Letter to Myself… (#2)

Hormonal mess,

What are you doing to yourself, Carrying with the burden of the unimportant? What are you thinking every time your eyes water, your smile fades, and your cheeks greet your salty tears?
Why do you do this to yourself?
It’s like you are tormenting yourself trying not to be happy.
Like you want to believe you know better, that life is never perfect, and you’d rather see it for what it is than to be fooled into being hurt and having to try and find yourself, all over again. Like you’re not good enough to have real love.

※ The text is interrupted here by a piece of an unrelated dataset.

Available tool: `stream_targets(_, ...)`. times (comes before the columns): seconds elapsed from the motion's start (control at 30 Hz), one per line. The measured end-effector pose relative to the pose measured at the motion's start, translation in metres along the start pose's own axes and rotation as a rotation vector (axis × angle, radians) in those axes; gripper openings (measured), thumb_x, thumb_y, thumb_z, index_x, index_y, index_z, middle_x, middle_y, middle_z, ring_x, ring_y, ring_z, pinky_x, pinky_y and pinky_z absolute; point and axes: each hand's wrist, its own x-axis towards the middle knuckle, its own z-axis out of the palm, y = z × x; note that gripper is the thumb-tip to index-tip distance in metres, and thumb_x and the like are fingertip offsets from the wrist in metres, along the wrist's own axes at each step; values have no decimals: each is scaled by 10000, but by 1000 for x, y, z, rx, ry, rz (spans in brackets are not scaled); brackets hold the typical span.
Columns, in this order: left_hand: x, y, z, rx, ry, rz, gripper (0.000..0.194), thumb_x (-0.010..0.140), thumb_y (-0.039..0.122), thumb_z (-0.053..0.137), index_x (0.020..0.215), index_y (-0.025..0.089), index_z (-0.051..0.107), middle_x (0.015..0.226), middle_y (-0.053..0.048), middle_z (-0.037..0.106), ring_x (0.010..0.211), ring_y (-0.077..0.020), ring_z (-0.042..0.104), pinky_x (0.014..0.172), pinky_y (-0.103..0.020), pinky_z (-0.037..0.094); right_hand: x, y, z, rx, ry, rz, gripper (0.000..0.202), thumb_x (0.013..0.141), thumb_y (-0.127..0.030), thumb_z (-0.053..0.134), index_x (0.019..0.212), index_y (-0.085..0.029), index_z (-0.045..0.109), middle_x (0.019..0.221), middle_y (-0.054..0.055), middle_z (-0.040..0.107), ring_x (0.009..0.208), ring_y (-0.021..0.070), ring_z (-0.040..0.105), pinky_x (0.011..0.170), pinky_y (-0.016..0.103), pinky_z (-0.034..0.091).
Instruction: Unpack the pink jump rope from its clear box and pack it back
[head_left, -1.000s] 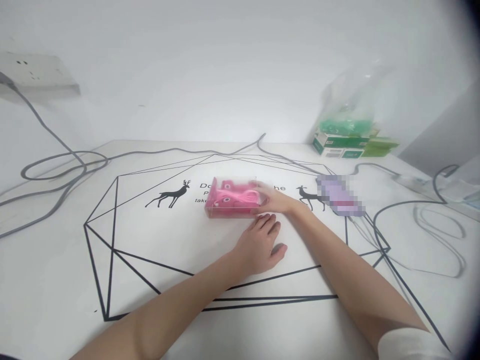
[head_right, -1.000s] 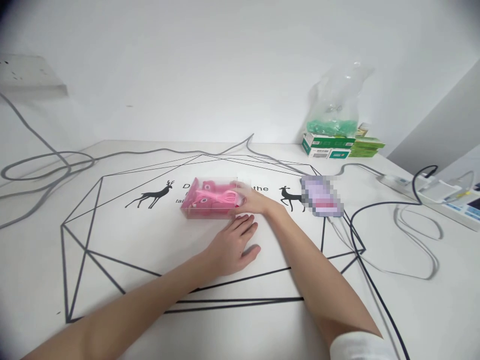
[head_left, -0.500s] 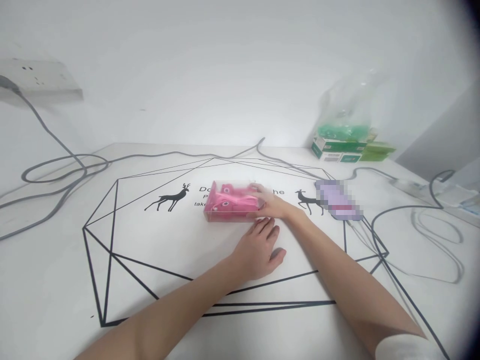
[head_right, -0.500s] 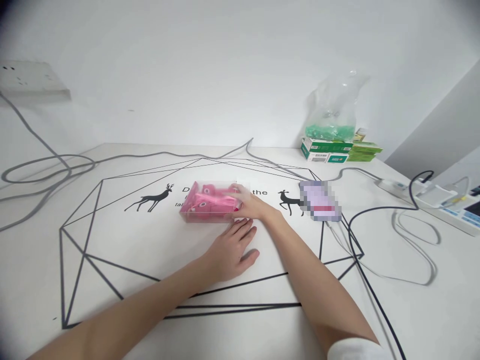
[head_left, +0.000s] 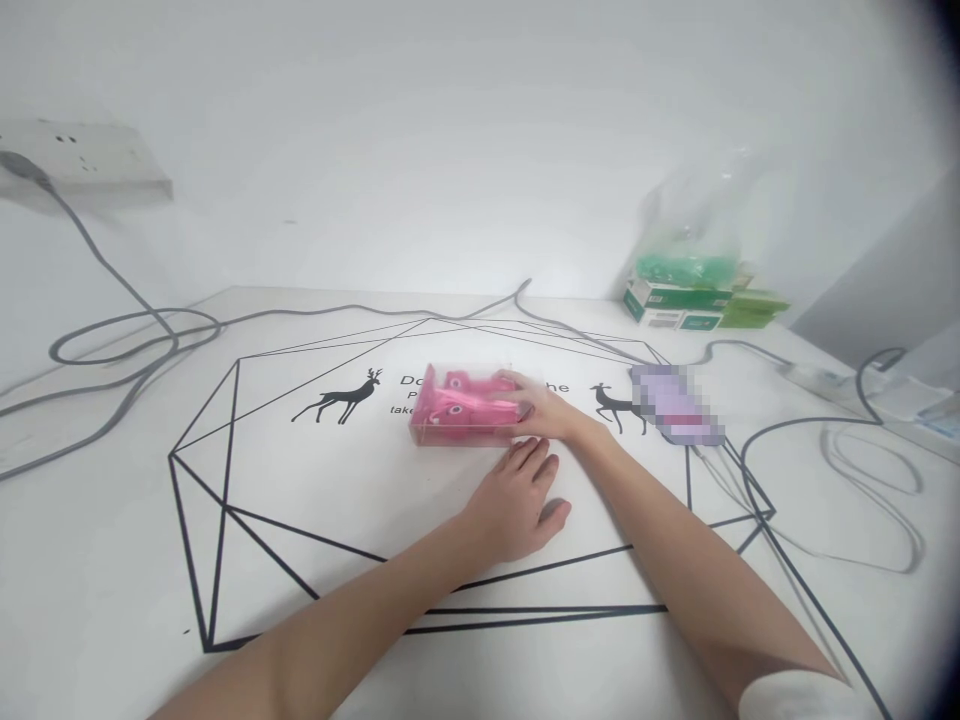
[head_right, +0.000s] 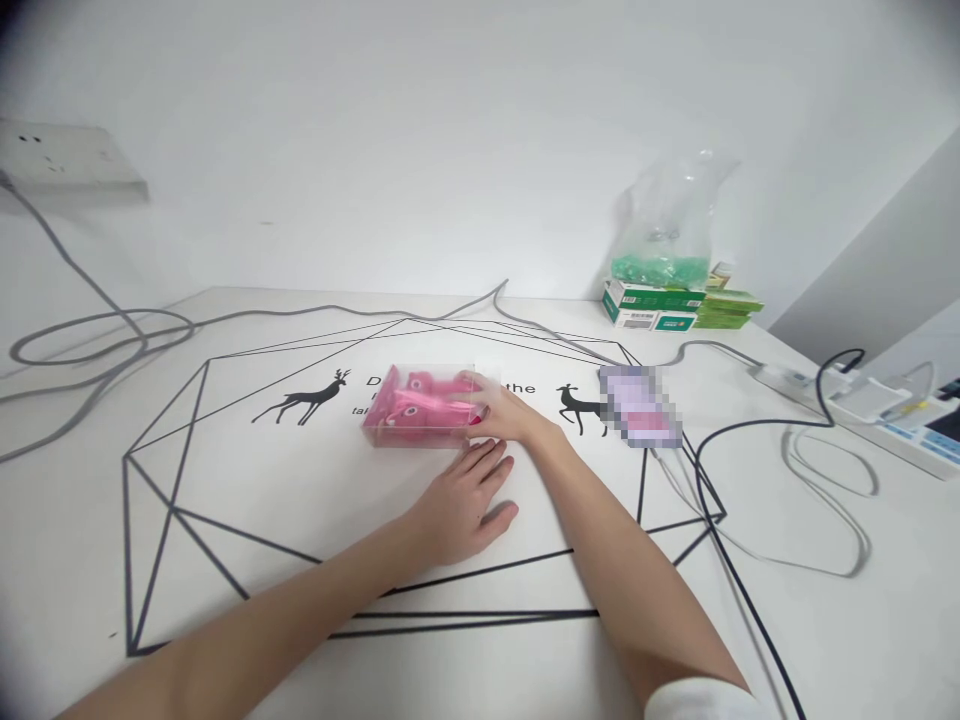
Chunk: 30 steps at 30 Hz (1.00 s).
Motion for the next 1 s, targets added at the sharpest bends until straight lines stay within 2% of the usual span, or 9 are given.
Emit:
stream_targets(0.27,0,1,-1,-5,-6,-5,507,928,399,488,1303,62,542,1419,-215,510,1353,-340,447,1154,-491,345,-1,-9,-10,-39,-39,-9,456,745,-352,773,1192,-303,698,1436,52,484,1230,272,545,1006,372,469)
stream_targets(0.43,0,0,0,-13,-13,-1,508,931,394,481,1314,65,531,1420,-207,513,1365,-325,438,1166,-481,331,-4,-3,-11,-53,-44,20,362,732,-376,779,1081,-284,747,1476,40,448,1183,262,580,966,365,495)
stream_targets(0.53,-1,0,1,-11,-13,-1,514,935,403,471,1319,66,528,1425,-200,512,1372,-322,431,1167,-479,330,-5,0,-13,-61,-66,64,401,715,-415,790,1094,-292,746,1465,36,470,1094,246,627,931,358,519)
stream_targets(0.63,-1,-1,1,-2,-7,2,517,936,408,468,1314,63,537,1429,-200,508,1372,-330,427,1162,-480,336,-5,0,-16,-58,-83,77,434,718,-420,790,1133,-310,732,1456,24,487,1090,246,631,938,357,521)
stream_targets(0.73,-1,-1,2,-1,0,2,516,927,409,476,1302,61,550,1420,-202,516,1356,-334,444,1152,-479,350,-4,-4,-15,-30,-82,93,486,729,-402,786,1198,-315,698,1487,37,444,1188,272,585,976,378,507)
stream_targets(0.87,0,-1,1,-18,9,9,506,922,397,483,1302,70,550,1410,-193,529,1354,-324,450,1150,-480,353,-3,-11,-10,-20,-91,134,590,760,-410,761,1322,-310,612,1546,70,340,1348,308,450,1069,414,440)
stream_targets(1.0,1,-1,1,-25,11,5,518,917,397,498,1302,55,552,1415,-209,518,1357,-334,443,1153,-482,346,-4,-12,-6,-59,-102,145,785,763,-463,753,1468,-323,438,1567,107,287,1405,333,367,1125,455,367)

That somehow your eyes have been blinded by the illusion of love, but you fight it, fight it with a mist of lashing waves, crashing against your eyelashes. 
 
But, he loves you. For the last 365 days, he has loved you. He’s devoted himself entirely to you. He is even cooking you dinner while you are sitting here on his bed, typing this post into his computer with your eyes still blurry from crying. And you’ve been crying most of the day, while he’s been patient, knowing to know better around this time of the month. Loving you regardless. No matter what has happened and who he might have flirted with, his heart is now yours, and he craves nothing but your acceptance and love. She really doesn’t matter. At all. 
And you are his all. This is not an illusion. He has proven to you you truly are his all, at least while the love between you two lasts. 
 
So smile, and go have dinner. You’re starving.